Australia’s inaugural Climate Change Statement signals the federal government may start raising its emissions reduction target as soon as next year as new data reveals the pace of greenhouse gas cuts has sharply increased over the past six months.
A progress report from the independent Climate Change Authority, released on Thursday, showed forecast emissions reduction had climbed to 40 per cent by 2030 since the May federal election.
Climate Change and Energy Minister Chris Bowen delivered the inaugural Climate Change Statement to federal parliament on Thursday. Credit:Alex Ellinghausen.
Under the former government, Australia was heading for a 30 per cent cut by the end of the decade.
“Reducing emissions by 43 per cent is an achievable but ambitious target and we are going to need a collective effort and determination across all of the economy to get there,” Climate Change and Energy Minister Chris Bowen said in his first Climate Change Statement to parliament on Thursday.
“There are some who call for more. I understand the sentiment and of course, as we have said repeatedly, we see 43 per cent as a floor, not a ceiling.”
But accelerating the pace of emissions reduction requires the government to confront controversial challenges including reducing reliance on fossil fuels and deploying carbon capture and storage technology.
The Paris Agreement, which commits signatory nations including Australia to limit global warming to as close to 1.5 degrees Celsius as possible, requires them to submit more ambitious emission reduction targets every five years. The next one due is by 2035, with countries required to start developing those goals next year.
Climate scientists have calculated the federal government’s current 2030 target is consistent with 2 degrees or more of warming, and a target to cut emissions by 70 per cent or more will be needed if Australia is to do its part to limit warming to 1.5 degrees.
Independent MP Zali Steggall, who campaigned in the lead-up to the May election for an emissions reduction target of 60 per cent by 2030, welcomed Bowen’s commitment to greater ambition on the government’s goal.
“That shows that the government’s 43 per cent by 2030 is not an ambitious target, it’s a safe target that we can exceed,” Steggall said.
The Climate Change Authority’s report said the government should utilise controversial methods such as carbon offset projects and carbon capture and storage to speed up emissions reduction in the short term.
But experts have warned the current federal carbon offset scheme, set up by the former government, has been selling credits for worthless projects, while climate advocates argue carbon capture and storage technology should not be government-subsidised because it has proved uncommercial and propagates a reliance on fossil fuels.
Australia Institute climate lead Richie Merzian said the authority’s report showed the economic sectors where greenhouse output rose were heavy industry and fossil fuel production and processing.
“Fossil fuels were what was missing from the statement and that’s really the big challenge.
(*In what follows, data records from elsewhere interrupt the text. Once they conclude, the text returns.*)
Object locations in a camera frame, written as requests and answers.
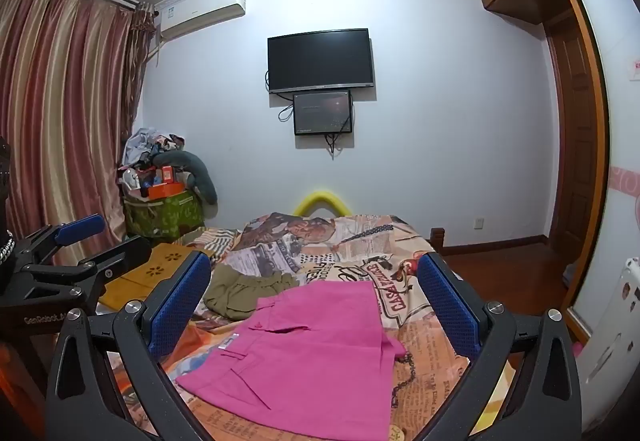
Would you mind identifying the grey plush toy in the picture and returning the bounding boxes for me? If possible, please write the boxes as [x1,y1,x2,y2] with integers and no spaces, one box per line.
[150,148,219,208]

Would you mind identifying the olive green pants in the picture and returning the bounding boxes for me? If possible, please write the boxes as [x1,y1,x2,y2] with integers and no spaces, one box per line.
[202,268,298,322]

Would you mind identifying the orange box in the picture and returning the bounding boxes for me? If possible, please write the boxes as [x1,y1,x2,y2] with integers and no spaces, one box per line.
[140,165,184,200]

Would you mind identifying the green fabric bag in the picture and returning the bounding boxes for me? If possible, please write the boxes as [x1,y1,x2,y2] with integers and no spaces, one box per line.
[122,191,206,244]

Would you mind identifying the white plastic board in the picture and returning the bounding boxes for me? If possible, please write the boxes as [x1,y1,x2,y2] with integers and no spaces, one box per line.
[575,257,640,428]

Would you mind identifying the black cable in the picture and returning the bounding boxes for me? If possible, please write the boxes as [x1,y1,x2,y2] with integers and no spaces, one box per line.
[324,131,352,160]

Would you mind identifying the yellow foam arch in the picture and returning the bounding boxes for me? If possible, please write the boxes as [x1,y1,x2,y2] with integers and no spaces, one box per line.
[292,189,354,218]

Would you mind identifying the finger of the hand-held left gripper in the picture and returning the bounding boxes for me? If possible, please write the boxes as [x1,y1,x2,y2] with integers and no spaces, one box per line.
[10,215,107,272]
[30,235,152,312]

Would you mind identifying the printed blanket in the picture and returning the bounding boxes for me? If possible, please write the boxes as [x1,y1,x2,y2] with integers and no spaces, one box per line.
[97,211,521,441]

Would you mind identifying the black wall television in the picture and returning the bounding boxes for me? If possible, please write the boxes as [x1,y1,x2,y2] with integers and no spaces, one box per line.
[267,28,376,94]

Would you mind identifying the striped pink curtain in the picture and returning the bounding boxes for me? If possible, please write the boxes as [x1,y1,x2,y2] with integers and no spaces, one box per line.
[0,0,157,272]

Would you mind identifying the pile of clothes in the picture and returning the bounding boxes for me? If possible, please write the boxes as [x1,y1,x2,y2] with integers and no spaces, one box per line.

Until we have a transition plan out of fossil fuels, this will always be a big problem,” Merzian said.
Bowen’s statement, required under the government’s new Climate Change Act, also confirmed Australia’s annual greenhouse emissions flatlined over the past year, as economic activity ramped back up after the COVID-19 downturn.
Australia pumped out 487 million tonnes of greenhouse emissions in the year to June, about the same volume as the previous 12 months.